Review of “Daniel Parker: Frontier Universalist”

The Autobiography of Daniel Parker: Frontier Universalist. Edited by David Torbett. Ohio University Press, Athens: Ohio, 2021. Maps, photographs, drawings, footnotes, index. 251 pp. $39.00 Hardcover.

Those of you who were enchanted with David McCullough’s, “The Pioneers” can jump right back into the story of frontier Ohio River life with this edited version of the autobiography of “Daniel Parker, Frontier Universalist” recently released by Ohio University Press. Like McCullough’s telling of New England settlers moving through the wilderness to found Ohio’s first city, Marietta, this book follows the Parker family from Massachusetts in 1788 through stops at homesteads in Pennsylvania through Daniel’s birth in 1801 and subsequent move to the family’s 1500 acres of wilderness near Marietta. Their arrival in Ohio was delayed for seven years due to Indian Wars.

Daniel Parker wrote his memoirs in 1845. He was a keen observer of frontier life and lived as what we might call an eccentric. The family’s wanderings brought them into contact with many backwoods religious groups.

Parker gravitated to the Halcyon religious sect that focused on personal revelation while awaiting the millennial end-of-times. He became a strong convert, backwoods circuit preacher, earning his living as a cabinet maker and wooden washing machine maker. Interesting theological differences are recorded with preachers of the Methodist, Presbyterian, Catholic, and Baptist persuasion. Parkers’ religious beliefs mutated into what he calls “Restorationist”, a belief that the Creator would not allow any of his creation to fall into eternal damnation.
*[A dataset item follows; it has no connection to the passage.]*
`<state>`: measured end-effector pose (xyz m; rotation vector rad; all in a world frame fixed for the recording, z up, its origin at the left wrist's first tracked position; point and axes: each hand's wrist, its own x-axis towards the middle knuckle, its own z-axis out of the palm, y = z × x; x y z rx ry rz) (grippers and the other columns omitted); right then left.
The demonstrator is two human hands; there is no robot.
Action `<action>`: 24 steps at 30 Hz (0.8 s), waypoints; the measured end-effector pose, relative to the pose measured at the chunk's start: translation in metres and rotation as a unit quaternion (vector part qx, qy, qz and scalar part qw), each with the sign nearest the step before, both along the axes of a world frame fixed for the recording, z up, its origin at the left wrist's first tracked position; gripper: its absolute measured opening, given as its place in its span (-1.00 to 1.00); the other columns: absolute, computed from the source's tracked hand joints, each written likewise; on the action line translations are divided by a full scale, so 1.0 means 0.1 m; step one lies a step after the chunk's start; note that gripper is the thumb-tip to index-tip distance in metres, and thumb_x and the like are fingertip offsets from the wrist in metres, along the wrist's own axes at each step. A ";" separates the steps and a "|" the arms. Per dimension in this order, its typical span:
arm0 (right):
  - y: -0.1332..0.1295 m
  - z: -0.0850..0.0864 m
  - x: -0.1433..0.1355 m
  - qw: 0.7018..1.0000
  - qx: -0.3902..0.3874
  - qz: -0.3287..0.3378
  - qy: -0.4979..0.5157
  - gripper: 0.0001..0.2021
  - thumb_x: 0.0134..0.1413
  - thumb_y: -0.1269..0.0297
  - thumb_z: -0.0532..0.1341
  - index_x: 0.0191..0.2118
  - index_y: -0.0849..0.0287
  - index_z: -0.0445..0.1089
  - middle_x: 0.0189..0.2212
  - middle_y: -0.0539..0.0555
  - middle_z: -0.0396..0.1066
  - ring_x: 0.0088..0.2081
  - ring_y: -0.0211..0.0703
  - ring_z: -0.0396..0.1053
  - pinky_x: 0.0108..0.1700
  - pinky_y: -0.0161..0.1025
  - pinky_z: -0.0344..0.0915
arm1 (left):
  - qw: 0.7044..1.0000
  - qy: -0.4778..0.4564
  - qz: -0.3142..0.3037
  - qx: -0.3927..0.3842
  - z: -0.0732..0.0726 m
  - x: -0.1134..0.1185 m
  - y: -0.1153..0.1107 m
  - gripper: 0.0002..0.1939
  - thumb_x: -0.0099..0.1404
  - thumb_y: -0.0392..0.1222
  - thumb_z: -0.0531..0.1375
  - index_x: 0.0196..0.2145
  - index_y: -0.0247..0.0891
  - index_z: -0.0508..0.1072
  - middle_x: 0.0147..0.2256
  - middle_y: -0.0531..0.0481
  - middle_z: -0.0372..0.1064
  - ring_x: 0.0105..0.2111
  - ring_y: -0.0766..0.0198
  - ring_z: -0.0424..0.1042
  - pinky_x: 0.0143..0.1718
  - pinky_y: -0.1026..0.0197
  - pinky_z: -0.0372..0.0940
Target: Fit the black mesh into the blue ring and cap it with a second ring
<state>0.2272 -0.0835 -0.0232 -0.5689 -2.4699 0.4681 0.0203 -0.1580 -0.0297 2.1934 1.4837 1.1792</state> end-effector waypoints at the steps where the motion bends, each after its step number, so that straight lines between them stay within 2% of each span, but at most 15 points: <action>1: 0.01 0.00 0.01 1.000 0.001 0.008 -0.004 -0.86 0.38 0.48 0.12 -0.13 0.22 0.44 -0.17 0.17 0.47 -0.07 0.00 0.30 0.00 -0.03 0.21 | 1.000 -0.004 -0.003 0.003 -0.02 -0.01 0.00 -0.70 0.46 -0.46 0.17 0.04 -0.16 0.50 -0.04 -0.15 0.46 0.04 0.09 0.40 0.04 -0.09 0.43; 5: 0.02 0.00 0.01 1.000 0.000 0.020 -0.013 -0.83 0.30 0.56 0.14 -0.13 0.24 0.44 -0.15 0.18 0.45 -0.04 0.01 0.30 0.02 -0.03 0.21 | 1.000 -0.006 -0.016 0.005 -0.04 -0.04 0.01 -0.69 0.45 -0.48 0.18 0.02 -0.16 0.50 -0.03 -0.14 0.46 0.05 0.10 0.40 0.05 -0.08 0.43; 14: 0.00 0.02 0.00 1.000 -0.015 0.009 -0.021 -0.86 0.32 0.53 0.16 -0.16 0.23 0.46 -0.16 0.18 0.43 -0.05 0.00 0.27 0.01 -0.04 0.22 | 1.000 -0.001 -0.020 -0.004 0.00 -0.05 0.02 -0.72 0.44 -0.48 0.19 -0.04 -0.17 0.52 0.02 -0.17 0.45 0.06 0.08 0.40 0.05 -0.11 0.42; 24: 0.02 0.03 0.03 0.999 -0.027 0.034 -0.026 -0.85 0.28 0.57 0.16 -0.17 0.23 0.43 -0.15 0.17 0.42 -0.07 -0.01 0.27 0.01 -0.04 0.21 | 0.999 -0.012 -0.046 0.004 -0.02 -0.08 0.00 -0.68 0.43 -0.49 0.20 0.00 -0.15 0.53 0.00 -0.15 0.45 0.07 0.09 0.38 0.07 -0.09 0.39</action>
Parker, in preaching his beliefs, develops skills that translate well into temperance and abolitionist preaching. Being a well-known circuit preacher, he could be invited to speak on temperance but switch to abolitionist sentiments even in slave holding Virginia and Kentucky. Daniel Parker dies in 1861 but not before founding Claremont School, a family legacy. Parker’s descriptive powers make journaling along with him through the pre-Civil War Ohio Valley an eye-opening excursion. Note to Westerners. See “Western Trails to Calvary” in 1949 Brand Book for a similar religious travelogue through northern New Mexico.